> TASK PROMPT
Only the lines below from the one that contains "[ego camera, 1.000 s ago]" through the one that contains "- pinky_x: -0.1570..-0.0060" should appear in your answer, exact and without pictures.

> GIVEN DATA
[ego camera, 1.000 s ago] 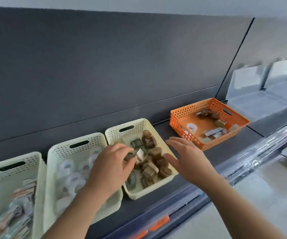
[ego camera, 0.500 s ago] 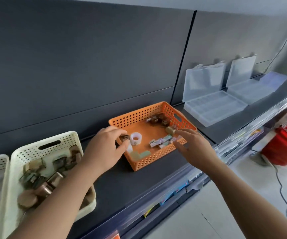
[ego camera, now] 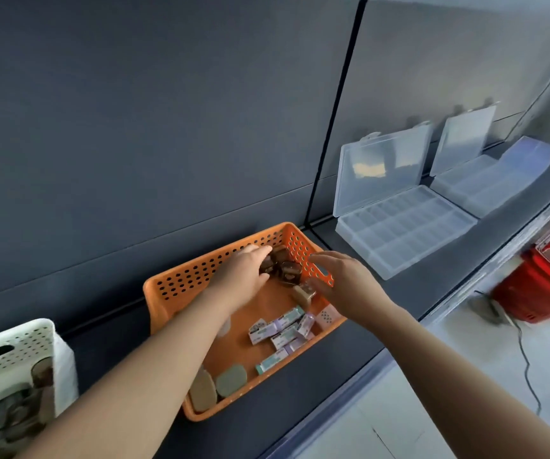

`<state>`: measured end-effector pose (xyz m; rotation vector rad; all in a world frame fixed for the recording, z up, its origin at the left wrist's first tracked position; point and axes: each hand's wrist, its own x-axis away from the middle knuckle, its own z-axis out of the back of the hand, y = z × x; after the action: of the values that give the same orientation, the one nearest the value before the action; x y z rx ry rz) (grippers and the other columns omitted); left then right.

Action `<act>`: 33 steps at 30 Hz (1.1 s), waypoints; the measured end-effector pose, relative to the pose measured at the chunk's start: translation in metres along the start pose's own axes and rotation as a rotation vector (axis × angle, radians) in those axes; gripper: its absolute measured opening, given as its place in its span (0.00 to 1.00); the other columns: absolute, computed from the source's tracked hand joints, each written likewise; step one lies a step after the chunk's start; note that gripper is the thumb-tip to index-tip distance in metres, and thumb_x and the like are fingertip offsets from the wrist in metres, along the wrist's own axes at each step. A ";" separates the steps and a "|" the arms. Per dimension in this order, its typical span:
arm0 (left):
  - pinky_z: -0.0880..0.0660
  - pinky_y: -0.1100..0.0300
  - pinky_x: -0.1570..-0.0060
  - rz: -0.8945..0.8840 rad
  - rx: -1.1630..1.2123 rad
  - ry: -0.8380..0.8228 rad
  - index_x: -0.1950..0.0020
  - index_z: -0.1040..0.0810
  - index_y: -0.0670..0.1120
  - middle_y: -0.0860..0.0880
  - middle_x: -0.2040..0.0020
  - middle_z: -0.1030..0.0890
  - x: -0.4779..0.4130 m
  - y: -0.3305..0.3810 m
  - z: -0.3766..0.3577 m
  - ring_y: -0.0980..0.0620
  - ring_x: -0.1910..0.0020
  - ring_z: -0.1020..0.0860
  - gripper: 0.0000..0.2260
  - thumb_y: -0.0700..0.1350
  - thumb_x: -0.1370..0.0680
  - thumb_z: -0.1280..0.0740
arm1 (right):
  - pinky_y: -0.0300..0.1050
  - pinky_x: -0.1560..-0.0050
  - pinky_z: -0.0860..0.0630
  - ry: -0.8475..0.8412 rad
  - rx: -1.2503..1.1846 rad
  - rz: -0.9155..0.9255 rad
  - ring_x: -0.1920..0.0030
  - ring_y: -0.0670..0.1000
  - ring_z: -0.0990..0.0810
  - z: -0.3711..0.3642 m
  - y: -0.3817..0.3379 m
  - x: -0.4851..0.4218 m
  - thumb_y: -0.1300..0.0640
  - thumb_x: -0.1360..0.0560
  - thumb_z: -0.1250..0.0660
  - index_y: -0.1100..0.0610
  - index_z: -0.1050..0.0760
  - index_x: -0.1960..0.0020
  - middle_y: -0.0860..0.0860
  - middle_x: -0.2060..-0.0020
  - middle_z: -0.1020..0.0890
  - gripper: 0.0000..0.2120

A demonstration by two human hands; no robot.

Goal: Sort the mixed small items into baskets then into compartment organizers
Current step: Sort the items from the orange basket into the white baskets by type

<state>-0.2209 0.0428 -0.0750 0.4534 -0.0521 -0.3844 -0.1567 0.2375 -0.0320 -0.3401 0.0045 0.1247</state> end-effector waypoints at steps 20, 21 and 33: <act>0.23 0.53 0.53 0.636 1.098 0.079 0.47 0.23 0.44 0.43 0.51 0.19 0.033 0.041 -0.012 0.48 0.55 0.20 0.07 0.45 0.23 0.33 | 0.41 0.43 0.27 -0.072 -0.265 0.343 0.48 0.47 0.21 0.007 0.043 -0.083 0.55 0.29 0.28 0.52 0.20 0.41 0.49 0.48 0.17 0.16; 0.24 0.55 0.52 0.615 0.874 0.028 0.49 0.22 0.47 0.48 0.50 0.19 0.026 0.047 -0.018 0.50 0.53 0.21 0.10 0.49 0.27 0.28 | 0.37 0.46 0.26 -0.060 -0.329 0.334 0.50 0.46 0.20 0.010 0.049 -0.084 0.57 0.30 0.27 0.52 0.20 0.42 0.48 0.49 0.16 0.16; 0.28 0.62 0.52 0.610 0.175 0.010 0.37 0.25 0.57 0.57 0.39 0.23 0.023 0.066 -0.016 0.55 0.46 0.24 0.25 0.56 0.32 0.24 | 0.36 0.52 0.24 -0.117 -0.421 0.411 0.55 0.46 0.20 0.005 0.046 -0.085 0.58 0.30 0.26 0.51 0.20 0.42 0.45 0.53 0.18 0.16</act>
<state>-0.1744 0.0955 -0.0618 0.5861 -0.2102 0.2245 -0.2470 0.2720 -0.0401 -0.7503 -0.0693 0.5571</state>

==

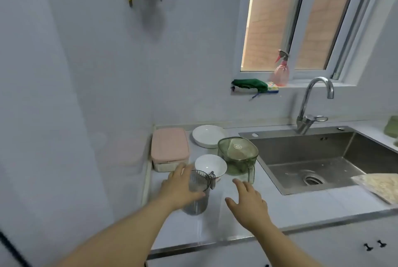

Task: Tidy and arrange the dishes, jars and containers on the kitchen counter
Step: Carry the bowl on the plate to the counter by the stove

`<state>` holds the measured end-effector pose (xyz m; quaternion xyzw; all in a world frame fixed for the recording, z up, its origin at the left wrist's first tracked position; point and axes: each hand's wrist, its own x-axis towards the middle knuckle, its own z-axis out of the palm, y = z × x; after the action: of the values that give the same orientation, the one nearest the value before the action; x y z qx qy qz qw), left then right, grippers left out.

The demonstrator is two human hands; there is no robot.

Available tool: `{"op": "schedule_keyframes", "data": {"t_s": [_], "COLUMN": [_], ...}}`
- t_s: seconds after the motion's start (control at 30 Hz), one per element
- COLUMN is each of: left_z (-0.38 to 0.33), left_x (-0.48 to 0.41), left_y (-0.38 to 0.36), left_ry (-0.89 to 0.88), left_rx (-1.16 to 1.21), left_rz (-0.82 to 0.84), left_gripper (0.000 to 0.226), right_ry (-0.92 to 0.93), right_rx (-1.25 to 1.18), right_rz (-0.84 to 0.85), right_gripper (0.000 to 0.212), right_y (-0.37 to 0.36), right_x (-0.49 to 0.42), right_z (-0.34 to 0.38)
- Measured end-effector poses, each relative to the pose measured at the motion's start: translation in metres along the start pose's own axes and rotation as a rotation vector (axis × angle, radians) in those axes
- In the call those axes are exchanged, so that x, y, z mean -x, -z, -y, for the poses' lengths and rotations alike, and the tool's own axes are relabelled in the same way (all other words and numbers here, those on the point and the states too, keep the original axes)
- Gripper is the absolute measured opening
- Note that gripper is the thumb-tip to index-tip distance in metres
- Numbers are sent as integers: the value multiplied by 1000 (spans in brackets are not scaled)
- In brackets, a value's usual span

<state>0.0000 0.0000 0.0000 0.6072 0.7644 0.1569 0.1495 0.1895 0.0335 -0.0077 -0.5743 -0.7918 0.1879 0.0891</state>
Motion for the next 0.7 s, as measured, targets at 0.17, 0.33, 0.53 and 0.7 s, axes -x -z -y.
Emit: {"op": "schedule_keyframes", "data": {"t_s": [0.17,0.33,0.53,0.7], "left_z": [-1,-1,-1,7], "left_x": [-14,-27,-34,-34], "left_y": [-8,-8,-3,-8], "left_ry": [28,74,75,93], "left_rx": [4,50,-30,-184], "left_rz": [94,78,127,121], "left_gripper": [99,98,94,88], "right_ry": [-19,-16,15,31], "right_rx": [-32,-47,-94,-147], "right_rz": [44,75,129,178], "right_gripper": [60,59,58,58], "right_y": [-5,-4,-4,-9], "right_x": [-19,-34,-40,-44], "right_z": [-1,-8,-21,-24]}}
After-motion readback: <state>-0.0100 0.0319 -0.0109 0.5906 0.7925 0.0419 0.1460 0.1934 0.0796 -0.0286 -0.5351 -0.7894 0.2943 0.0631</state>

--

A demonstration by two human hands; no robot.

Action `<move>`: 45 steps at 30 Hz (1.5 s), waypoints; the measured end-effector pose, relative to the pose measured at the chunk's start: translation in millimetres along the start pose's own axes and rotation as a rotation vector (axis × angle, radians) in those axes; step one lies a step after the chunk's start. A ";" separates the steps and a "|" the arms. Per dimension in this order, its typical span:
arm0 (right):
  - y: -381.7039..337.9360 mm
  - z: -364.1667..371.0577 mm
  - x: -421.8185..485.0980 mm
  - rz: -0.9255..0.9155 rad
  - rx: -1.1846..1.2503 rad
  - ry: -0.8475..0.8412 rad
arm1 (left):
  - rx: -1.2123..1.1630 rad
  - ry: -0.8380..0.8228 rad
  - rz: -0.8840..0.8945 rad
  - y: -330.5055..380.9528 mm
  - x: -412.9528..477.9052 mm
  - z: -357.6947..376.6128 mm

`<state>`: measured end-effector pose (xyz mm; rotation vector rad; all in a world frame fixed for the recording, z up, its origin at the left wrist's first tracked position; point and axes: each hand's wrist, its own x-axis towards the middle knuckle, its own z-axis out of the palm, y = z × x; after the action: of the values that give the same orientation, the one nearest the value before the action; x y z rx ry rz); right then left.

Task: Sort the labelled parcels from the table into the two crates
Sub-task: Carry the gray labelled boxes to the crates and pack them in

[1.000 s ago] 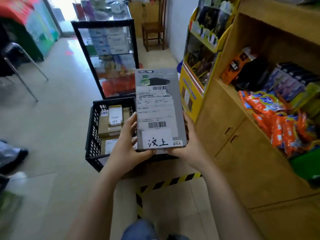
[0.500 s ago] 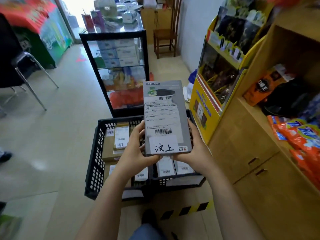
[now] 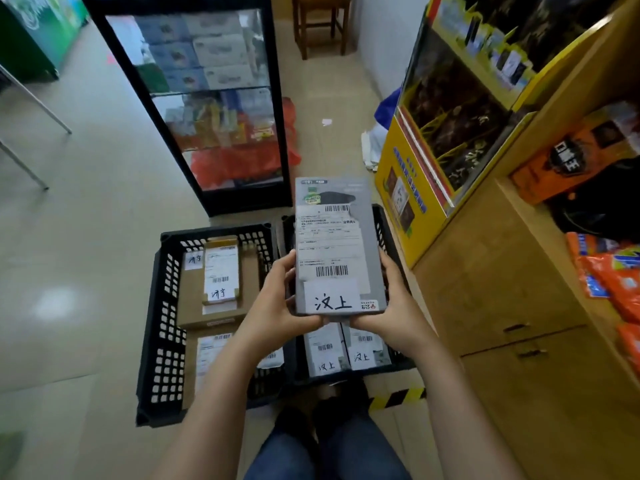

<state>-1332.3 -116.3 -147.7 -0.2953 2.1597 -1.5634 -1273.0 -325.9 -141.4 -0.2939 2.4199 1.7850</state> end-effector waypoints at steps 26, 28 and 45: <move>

> ANSWER FOR THIS EXERCISE
[ego camera, 1.000 s ago] 
[ego camera, 0.500 s ago] 
[ego camera, now] 

`<state>`: measured end-effector pose (xyz m; rotation vector rad; all in a world frame fixed for the recording, z up, its origin at the left wrist's first tracked position; point and axes: each hand's wrist, its own x-axis away from the middle knuckle, its own z-axis out of the back of the hand, y = z × x; after the action: of the values that give the same orientation, the one nearest the value before the action; x y z rx ry rz) (grippers and the other columns omitted); left then right.

Action `<act>`: 33 steps at 30 Hz (1.1 s), waypoints; the measured end-effector pose, relative to the pose measured at the chunk's start: translation in metres along the start pose's own axes and rotation as a rotation vector (axis × angle, radians) in those axes; gripper: its absolute measured opening, given as its place in its span (0.00 to 1.00); the other columns: absolute, computed from the source's tracked hand joints, each written likewise; step one lies a step after the chunk's start; note that gripper is the thumb-tip to index-tip distance in metres, and thumb_x and the like are fingertip offsets from the wrist in metres, along the wrist's own axes at each step. A ";" separates the steps and a "|" the arms. Per dimension in this order, its typical span:
arm0 (left):
  - pinky_z: -0.0880..0.0660
  - pinky_y: -0.1100..0.0300
  - pinky_x: -0.1570..-0.0060

The output given is complete.